___ GIVEN RECORDS ___
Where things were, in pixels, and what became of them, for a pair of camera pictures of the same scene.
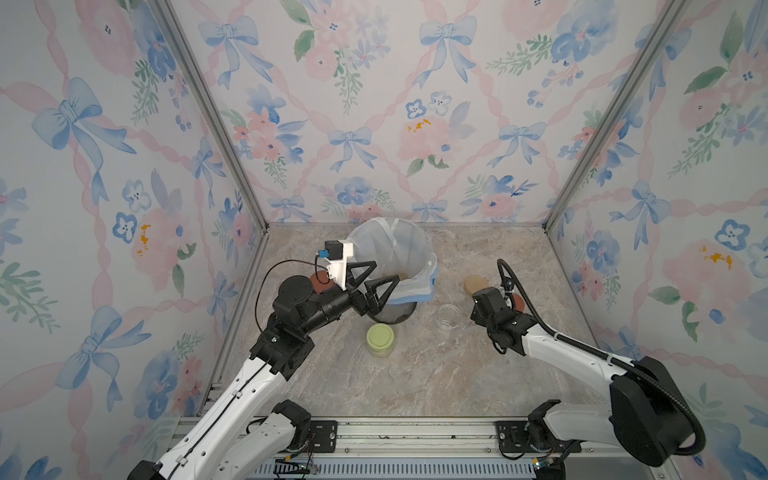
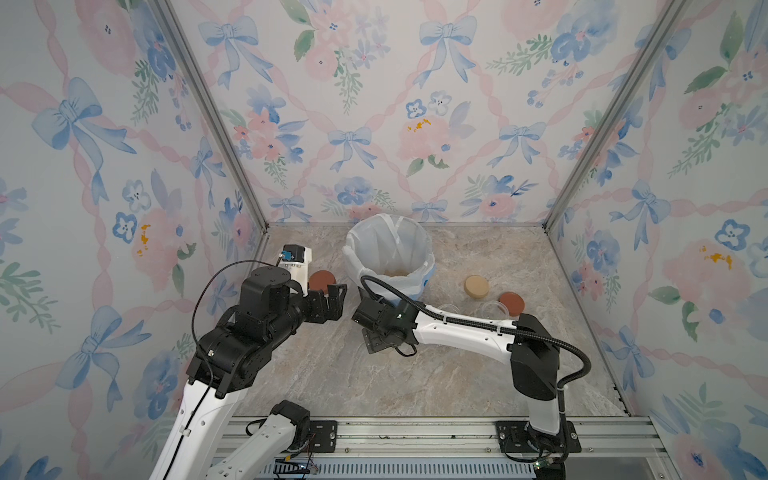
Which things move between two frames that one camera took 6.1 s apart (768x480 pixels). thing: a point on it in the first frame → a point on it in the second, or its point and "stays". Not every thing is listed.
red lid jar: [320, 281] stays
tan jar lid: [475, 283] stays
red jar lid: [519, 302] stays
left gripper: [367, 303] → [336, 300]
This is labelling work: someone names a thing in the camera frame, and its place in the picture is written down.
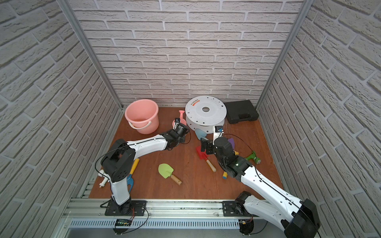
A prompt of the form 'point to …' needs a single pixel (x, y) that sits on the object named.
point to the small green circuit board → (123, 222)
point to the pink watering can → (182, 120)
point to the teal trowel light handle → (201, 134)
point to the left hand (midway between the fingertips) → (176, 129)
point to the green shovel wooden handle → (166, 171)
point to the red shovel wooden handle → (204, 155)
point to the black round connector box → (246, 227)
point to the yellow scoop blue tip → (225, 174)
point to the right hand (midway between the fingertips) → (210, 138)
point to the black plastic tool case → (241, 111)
___
___ GIVEN RECORDS ___
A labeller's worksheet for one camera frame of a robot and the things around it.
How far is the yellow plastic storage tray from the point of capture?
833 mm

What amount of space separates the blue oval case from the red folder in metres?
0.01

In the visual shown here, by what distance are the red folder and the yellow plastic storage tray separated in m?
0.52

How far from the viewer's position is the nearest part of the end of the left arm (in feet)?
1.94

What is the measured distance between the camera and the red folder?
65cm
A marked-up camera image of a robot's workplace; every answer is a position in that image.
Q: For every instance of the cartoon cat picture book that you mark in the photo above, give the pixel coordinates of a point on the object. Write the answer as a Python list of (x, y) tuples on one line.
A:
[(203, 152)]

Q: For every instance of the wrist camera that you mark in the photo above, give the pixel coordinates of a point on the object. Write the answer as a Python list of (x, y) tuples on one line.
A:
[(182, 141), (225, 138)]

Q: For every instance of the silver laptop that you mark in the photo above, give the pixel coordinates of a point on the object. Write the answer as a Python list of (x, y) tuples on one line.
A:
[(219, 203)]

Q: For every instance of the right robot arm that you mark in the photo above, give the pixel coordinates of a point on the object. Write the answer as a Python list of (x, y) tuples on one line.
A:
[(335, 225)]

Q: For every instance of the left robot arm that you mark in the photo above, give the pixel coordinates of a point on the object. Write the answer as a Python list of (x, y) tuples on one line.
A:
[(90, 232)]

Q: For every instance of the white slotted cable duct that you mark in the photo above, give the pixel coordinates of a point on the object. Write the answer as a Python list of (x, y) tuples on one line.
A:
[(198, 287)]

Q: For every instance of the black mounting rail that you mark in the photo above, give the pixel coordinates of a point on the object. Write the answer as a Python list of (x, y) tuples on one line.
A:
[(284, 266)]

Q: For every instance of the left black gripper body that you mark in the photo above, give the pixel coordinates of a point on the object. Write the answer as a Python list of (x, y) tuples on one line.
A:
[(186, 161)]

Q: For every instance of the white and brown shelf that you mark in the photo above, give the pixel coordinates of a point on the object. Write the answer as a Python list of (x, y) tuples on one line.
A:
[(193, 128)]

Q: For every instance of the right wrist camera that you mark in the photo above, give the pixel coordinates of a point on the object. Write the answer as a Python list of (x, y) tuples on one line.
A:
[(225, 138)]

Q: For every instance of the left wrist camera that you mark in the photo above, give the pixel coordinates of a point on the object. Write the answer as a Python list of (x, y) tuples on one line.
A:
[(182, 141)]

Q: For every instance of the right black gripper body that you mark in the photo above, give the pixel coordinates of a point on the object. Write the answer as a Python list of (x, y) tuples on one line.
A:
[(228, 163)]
___
___ GIVEN RECORDS ___
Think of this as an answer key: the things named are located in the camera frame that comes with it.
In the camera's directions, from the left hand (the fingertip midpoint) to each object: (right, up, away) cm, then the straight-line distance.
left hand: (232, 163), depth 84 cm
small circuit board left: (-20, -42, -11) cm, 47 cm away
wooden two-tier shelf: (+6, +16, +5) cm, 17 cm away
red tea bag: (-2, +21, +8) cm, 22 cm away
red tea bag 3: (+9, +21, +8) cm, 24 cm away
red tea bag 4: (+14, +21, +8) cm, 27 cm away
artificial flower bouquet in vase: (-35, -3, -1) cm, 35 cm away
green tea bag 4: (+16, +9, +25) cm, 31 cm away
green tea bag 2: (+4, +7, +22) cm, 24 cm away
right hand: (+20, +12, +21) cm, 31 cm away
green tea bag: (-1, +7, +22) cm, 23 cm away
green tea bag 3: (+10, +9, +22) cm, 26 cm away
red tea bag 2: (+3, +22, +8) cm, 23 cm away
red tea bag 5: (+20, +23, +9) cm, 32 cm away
___
▸ ASSIGNMENT
For the records above, how many lines contain the word "things"? Reply with the number only.

▸ SOLUTION TO THIS EXERCISE
4